Судья наклонилась к одному из заседателей и о чем-то с ним пошепталась. Потом сказала:
— Мы считаем, что вы не ответили на вопрос.
Объявив родителям, что с ним все в порядке, он заперся в своей однокомнатной квартирке, купленной для него родителями, в точности как когда-то после неудачи в лицее Парк — в своей детской. Так он провел весь первый триместр: не бывал в Клерво, не ходил на факультет, не виделся с друзьями. Если звонили в дверь, он не открывал, пережидал, затаившись, пока звонки не прекращались, слушал удаляющиеся шаги на лестнице. Он лежал на кровати в каком-то отупении, даже еду себе не готовил, питался консервами. Ксерокопии лекций так и валялись на столе, открытые все на той же странице. Порой накатывало осознание того, что он натворил, на время выводя его из оцепенения. Как же ему теперь выпутываться, на что уповать? Молиться, чтобы сгорел факультет и с ним все экзаменационные работы? Чтобы землетрясение разрушило Лион? Чтобы он сам умер? Думаю, он все же спрашивал себя: зачем, зачем я пустил свою жизнь под откос? В том, что он пустил ее под откос, он не сомневался. У него и в мыслях не было долго всех обманывать; впрочем, на тот момент он и не обманывал никого: не прикидывался студентом, оборвал все связи, забился в щель и ждал, когда это кончится, как преступник, который знает, что рано или поздно за ним придут и он еще мог бы бежать, сменить квартиру, уехать за границу, но нет, ему проще сидеть сложа руки, в сотый раз перечитывать газету месячной давности, есть холодную фасоль с мясом из банки и, растолстев на двадцать кило, ждать конца.
В их компании, где он всегда был на втором плане, немного удивлялись, но лишь перебрасывались ничего не значащими репликами, ставшими вскоре чем-то вроде ритуала: «Ты не видел Жан-Клода в последнее время?» Нет, его не видели ни на лекциях, ни на практических занятиях, и никто толком не знал, где он пропадает.

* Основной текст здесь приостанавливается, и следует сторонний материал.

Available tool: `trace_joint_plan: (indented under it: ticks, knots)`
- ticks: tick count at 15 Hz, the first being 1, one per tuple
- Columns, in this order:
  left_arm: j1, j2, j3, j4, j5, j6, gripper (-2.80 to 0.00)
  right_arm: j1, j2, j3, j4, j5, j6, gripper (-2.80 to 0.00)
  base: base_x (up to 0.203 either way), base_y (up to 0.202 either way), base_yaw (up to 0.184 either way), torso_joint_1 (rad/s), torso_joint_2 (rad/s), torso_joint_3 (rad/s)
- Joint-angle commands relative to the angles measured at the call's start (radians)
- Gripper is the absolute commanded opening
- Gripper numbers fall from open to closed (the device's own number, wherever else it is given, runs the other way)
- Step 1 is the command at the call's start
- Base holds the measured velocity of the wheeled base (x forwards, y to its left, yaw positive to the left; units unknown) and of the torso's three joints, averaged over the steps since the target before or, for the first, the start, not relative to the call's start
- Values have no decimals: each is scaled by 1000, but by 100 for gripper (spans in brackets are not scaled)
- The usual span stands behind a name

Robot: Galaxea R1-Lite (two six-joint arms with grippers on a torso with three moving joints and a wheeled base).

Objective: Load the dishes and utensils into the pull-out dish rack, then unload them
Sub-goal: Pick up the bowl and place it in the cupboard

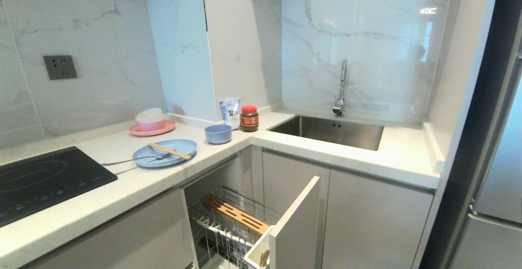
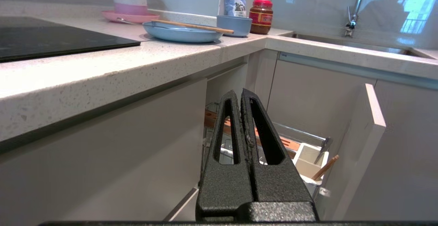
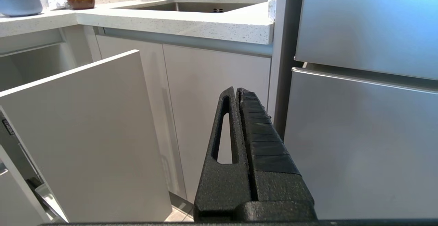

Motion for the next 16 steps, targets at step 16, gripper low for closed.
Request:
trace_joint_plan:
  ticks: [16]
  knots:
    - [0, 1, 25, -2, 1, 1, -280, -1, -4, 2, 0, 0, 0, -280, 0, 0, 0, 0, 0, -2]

Самые осведомленные намекали на несчастную любовь. Флоранс отмалчивалась. А он, один в своей квартирке с наглухо закрытыми ставнями, превращаясь мало-помалу в призрака, надо полагать, с горьким удовлетворением думал о том, что до него никому нет дела. Возможно, ему, как ребенку — а он в сущности так и остался ребенком-переростком, — даже хотелось умереть в своей норе, одиноким, всеми покинутым.
Но не все его покинули. Незадолго до рождественских каникул кто-то позвонил в дверь и не унимался до тех пор, пока он не открыл. Это была не Флоранс. Это был Люк, как всегда, раздражающе энергичный и абсолютно неспособный посмотреть на вещи с какой-либо иной точки зрения, кроме своей; Люк, который так старался быть душой-человеком, что непременно подсаживал голосующих на дороге, вызывался помочь друзьям, когда они переезжали, и энергично хлопал их по плечу, если им случалось приуныть. Можно не сомневаться, что он выдал Жан-Клоду по первое число, встряхнул его хорошенько, десять раз повторил, что вешать нос — последнее дело, и пристрастие Люка к штампам не покоробило его друга, который сам этим грешил. Оба вспомнили на следствии ключевой момент тогдашнего разговора. Они ехали в машине Люка по набережной Соны, один, сидя за рулем, говорил, что именно тогда, когда доходишь до предела и опускаешься на самое дно, нужно найти в себе силы от него оттолкнуться, чтобы вернуться на поверхность, другой слушал угрюмо и отрешенно, как будто уже с другого берега. Не исключено, что у него мелькнула мысль все рассказать Люку. Как бы тот отреагировал? Сначала наверняка сказал бы что-нибудь вроде: «Ну ты и вляпался, а кто виноват?» Потом, с неизменным своим здравомыслием, кинулся бы искать способ поправить дело, что было возможно и вполне реально, но предполагало признание. Люк научил бы его, что делать, сам бы все устроил, может, даже взял бы на себя труд поговорить с деканом. Было бы так легко положиться на него, как полагается на своего адвоката мелкий правонарушитель. Но, с другой стороны, выложить ему правду — значило пасть в его глазах, хуже того, пришлось бы снести его недоумение, град вопросов: «Нет, Жан-Клод, это же бред какой-то! Ты можешь мне объяснить, зачем ты это сделал?» В том-то и дело, что нет! Он не мог. Да и желания не имел. Он так устал.